◆ **YOUR OBJECTIVE**
Please take the records that follow and repeat exactly the lines starting with the line with "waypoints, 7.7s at" and going on through the line with "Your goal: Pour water".

# # #

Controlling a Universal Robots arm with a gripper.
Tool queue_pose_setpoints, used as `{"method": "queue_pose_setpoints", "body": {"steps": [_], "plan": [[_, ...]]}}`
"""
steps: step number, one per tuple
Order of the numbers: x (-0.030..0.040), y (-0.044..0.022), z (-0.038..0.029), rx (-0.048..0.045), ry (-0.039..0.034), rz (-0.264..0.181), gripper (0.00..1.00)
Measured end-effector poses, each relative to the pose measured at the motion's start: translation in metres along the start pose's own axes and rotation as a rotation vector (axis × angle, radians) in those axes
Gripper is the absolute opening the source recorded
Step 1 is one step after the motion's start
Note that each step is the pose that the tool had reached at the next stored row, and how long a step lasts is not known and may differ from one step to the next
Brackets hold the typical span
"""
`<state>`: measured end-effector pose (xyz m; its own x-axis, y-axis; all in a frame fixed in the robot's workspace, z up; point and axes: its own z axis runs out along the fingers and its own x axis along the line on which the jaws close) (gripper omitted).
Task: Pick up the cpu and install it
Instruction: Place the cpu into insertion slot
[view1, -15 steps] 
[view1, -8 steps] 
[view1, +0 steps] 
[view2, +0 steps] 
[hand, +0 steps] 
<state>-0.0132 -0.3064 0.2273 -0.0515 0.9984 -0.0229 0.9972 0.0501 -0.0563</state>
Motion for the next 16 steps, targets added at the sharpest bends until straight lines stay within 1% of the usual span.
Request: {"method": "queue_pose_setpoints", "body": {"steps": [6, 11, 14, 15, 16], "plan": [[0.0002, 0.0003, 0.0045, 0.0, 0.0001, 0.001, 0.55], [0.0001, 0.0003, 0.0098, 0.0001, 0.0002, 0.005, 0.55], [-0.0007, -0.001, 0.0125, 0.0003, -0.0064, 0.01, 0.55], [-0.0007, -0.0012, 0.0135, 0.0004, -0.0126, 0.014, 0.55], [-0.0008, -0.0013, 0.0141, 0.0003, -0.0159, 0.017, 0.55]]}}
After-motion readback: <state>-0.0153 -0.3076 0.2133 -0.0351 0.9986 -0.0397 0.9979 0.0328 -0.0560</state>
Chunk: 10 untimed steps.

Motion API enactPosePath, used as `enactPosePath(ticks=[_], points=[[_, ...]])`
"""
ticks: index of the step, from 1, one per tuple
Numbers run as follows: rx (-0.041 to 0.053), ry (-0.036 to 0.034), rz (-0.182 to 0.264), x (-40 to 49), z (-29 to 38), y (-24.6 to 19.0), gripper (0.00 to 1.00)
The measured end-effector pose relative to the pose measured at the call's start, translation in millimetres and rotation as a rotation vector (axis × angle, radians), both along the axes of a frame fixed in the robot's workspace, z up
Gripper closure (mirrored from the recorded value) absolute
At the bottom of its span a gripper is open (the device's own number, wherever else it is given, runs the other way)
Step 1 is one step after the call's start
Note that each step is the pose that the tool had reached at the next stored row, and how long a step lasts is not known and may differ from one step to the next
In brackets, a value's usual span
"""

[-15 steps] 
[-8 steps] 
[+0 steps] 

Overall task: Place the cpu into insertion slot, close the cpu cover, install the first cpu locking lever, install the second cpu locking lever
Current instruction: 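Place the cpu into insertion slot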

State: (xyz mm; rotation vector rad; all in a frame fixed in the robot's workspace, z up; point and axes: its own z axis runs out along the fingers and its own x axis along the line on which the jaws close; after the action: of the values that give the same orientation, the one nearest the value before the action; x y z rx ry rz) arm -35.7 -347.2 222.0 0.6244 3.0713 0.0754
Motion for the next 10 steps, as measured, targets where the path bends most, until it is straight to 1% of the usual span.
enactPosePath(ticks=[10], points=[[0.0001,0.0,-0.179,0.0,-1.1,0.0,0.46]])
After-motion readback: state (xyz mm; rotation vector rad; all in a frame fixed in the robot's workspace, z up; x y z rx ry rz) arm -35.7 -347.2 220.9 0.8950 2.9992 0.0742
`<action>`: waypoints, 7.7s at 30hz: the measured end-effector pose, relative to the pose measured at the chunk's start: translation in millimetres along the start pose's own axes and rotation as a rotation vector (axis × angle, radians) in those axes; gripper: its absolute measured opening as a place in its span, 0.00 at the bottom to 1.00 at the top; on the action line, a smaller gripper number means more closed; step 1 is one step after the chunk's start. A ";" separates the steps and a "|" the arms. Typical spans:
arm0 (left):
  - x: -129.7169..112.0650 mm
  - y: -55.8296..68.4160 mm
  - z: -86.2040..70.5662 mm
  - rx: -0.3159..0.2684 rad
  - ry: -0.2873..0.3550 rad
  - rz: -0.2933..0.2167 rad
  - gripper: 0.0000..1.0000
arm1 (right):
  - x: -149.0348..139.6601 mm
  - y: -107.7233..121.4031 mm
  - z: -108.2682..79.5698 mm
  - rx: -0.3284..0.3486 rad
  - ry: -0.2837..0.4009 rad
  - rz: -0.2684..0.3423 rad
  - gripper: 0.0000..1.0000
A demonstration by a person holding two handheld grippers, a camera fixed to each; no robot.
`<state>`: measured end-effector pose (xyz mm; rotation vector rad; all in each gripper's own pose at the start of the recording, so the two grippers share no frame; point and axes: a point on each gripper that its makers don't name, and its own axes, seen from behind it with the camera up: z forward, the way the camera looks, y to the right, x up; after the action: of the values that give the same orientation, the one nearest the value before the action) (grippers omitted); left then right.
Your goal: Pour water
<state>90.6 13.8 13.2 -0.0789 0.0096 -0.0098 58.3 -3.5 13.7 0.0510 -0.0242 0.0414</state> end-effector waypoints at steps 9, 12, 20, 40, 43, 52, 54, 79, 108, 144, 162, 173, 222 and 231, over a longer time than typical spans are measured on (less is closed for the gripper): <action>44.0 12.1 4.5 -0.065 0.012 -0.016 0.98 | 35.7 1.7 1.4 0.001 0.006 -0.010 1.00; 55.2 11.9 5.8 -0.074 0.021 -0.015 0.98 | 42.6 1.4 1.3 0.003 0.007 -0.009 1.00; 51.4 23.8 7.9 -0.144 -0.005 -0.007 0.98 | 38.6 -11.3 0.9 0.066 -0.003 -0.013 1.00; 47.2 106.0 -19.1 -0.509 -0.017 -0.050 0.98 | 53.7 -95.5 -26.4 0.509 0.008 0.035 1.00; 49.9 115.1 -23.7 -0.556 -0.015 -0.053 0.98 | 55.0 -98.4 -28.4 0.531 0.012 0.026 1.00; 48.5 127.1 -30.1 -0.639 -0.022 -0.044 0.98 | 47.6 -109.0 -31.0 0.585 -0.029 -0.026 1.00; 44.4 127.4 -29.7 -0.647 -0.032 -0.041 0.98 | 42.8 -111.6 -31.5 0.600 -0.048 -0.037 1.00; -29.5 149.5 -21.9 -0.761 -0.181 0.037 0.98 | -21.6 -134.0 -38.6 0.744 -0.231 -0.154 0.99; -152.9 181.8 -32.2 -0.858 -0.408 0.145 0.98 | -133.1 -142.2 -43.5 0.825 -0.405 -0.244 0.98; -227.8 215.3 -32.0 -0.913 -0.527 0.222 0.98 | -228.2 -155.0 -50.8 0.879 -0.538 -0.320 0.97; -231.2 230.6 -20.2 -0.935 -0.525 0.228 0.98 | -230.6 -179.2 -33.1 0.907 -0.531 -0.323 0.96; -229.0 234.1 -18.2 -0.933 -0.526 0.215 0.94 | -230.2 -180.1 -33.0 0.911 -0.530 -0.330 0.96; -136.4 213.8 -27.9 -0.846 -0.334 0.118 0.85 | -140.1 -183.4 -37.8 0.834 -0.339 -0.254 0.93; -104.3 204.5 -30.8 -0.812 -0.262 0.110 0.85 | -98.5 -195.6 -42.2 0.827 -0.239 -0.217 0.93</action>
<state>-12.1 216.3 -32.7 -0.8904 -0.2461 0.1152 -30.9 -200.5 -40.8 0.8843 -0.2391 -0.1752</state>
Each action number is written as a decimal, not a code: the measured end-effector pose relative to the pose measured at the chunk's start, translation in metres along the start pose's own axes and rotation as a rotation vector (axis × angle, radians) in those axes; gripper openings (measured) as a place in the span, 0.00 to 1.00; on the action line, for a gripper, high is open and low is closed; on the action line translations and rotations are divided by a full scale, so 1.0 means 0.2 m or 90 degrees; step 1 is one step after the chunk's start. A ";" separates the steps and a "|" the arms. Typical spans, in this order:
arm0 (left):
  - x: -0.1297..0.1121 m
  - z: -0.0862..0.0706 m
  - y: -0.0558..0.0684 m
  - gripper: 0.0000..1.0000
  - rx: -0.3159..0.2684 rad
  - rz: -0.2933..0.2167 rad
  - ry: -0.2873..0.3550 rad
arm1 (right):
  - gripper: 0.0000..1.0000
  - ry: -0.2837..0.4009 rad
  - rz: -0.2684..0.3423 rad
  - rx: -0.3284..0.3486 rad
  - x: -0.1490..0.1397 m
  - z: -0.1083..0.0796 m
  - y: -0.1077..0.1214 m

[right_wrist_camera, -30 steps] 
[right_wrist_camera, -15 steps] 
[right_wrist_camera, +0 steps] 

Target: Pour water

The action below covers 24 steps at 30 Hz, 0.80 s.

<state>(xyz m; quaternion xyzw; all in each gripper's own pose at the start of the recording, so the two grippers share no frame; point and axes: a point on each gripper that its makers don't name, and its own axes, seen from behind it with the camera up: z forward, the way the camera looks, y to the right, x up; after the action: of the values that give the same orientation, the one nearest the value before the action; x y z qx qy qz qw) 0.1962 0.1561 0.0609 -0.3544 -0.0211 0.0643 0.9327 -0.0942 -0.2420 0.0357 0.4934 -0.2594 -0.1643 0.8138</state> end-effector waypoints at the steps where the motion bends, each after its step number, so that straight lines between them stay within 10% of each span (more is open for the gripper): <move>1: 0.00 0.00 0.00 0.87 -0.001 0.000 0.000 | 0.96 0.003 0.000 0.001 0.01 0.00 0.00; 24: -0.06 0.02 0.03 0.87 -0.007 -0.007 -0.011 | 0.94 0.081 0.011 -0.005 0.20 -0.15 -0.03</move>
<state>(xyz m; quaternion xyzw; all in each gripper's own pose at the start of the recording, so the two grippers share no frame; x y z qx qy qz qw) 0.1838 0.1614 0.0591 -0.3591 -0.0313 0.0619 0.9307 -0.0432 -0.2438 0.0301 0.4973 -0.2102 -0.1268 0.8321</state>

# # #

◆ **COMPLETED EXERCISE**
`<action>`: waypoints, 7.7s at 30hz: the measured end-effector pose, relative to the pose measured at the chunk's start: translation in millimetres along the start pose's own axes and rotation as a rotation vector (axis × angle, radians) in those axes; gripper: its absolute measured opening as a place in its span, 0.00 at the bottom to 1.00 at the top; on the action line, a smaller gripper number means more closed; step 1 is one step after the chunk's start. A ";" separates the steps and a "|" the arms. Typical spans:
arm0 (left):
  - x: -129.7169..112.0650 mm
  - y: -55.8296..68.4160 mm
  - z: -86.2040..70.5662 mm
  - rx: -0.3159..0.2684 rad
  - ry: -0.2873..0.3550 rad
  - rz: -0.2933..0.2167 rad
  - gripper: 0.0000..1.0000
arm1 (right):
  - x: -149.0348..139.6601 mm
  - y: -107.7233..121.4031 mm
  - z: -108.2682..79.5698 mm
  - rx: -0.3284..0.3486 rad
  - ry: -0.2837..0.4009 rad
  - rz: -0.2684..0.3423 rad
  - gripper: 0.0000..1.0000
A demonstration by a person holding two handheld grippers, a camera fixed to each; no robot.
`<state>`: measured end-effector pose (xyz mm; rotation vector rad; all in each gripper's own pose at the start of the recording, so the two grippers share no frame; point and axes: a point on each gripper that its makers don't name, and its own axes, seen from behind it with the camera up: z forward, the way the camera looks, y to the right, x up; after the action: of the values that give the same orientation, the one nearest the value before the action) (grippers omitted); left then right.
Your goal: Pour water

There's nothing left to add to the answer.